With all due respect to him, Shelby Foote is not a professional historian and much of his work is not cited and hard to verify. For example, the myth of a shoe factory at Gettysburg was popularized in part by Shelby Foote's work. Not to mention that he writes with a Lost Cause slant. I would be interested to see from where he cited that quote.


----------



## Unoriginalname (May 19, 2012)

Pilgrim Standard said:


> I don't think the North and South were collectively fighting the same war. While there were some wicked men in the south fighting to "preserve slavery," I don't think this was the majority view nor motivation for fighting in the war on the side of the south. I think that is an modern view.
> However it does seem very apparent that in the North the average soldier was very united in a cause of ending slavery in the south, as well as preserving Federalism as their motivation for the war.
> I think there were two wars being waged.


That is a very interesting insight. I was always curious as to how the South theologically justified breaking from the Union. Does anyone have any insight into what the argument was for that?


----------



## Pergamum (May 19, 2012)

Amazon.com: The Civil War as a Theological Crisis (9780807830123): Mark A. Noll: Books

_*The Civil War as a Theological Crisis*_ by Mark A. Noll.


----------



## 3John2 (May 19, 2012)

Pergamum said:


> Amazon.com: The Civil War as a Theological Crisis (9780807830123): Mark A. Noll: Books
> 
> _*The Civil War as a Theological Crisis*_ by Mark A. Noll.



Already put that on my list. Also Rable's. Apa kabar lae?


----------



## Scott1 (May 19, 2012)

3John2 said:


> Thanks Scott, do any of these mention specifically the theological issues & stances?



In a general historical way, yes, because Christianity, and especially what is called "Calvinism" was and so much a part of American life (on both sides).

Don't forget the impetus for abolition of the slave trade began earlier and made its way through the West with the Christianity of William Wilberforce in Great Brittan.

The authors references often betray a lack of understanding of spiritual issues, and particularly the doctrines of grace. 

But you will get a thoroughgoing view by reading these works, and as a believer you can be discerning.


----------



## Pilgrim Standard (May 19, 2012)

It have found these to be profitable books on religion in the south during the time of the civil war:
_The Great Revival in the Southern Armies_ by W. W. Bennett 
_Christ in the Camp_ by J. William Jones <- I have not finished this one yet but it is very good so far.

---------- Post added at 10:35 AM ---------- Previous post was at 10:33 AM ----------

On a personal level there is _Life and Campaigns of Lieutenant General Thomas J. Stonewall Jackson_ by Robert Lewis Dabney.

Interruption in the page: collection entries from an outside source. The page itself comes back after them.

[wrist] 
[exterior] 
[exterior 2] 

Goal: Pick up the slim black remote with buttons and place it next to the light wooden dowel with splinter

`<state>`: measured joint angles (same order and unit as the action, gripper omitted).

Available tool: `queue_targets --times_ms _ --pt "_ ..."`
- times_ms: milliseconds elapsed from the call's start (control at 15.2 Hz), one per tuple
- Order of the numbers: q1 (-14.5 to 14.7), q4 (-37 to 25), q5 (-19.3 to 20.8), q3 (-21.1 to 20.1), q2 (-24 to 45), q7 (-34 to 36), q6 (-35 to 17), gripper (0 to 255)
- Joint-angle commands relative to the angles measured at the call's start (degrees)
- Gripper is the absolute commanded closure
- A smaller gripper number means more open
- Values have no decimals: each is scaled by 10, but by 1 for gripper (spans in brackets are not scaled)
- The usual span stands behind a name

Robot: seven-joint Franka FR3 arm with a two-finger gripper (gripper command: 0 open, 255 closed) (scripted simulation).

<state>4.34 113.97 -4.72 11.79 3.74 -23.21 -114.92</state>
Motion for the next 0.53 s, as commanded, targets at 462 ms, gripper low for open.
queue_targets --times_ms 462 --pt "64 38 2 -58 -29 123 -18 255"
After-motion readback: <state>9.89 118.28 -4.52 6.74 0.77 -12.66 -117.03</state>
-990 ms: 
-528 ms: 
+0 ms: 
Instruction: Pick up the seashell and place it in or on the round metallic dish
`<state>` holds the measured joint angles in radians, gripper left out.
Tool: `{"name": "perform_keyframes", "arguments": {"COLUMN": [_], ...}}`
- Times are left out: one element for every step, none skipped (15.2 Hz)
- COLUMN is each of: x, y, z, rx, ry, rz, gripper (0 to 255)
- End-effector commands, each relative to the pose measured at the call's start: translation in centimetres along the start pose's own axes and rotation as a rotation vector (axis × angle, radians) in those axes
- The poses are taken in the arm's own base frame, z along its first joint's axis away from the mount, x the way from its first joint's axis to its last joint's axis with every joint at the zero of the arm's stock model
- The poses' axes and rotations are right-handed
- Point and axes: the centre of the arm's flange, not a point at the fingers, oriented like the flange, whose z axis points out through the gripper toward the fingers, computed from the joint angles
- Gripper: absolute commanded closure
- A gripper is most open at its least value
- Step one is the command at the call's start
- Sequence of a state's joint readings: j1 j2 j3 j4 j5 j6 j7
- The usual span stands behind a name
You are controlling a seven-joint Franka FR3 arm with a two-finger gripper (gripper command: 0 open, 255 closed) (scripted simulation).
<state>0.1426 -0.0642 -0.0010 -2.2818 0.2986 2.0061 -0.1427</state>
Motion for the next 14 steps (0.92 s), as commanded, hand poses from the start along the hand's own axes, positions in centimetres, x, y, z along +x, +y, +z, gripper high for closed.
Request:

It is rather large and took me a long long time to read it. But I am not a very fast reader.


----------



## Alan D. Strange (May 19, 2012)

Zach

Dew's book is positively chilling and is a must read for those who would claim that race and slavery were not at the center of the conflict in the U.S. Civil War. They simply were, from the Secession Commissioners (about whom Dew writes) to Alexander Stephens "Cornerstone" speech to Benjamin Morgan Palmer's notorious "Thanksgiving sermon." The conflict about states' rights, popular sovereigty, etc. all centered around slavery. The great compromises of 1820 and 1850 had to do with that. The nineteenth century was consumed with the question. Noll's work on the War as a theological crisis (also cited here) is an excellent work as well and gives a very good handle on these things.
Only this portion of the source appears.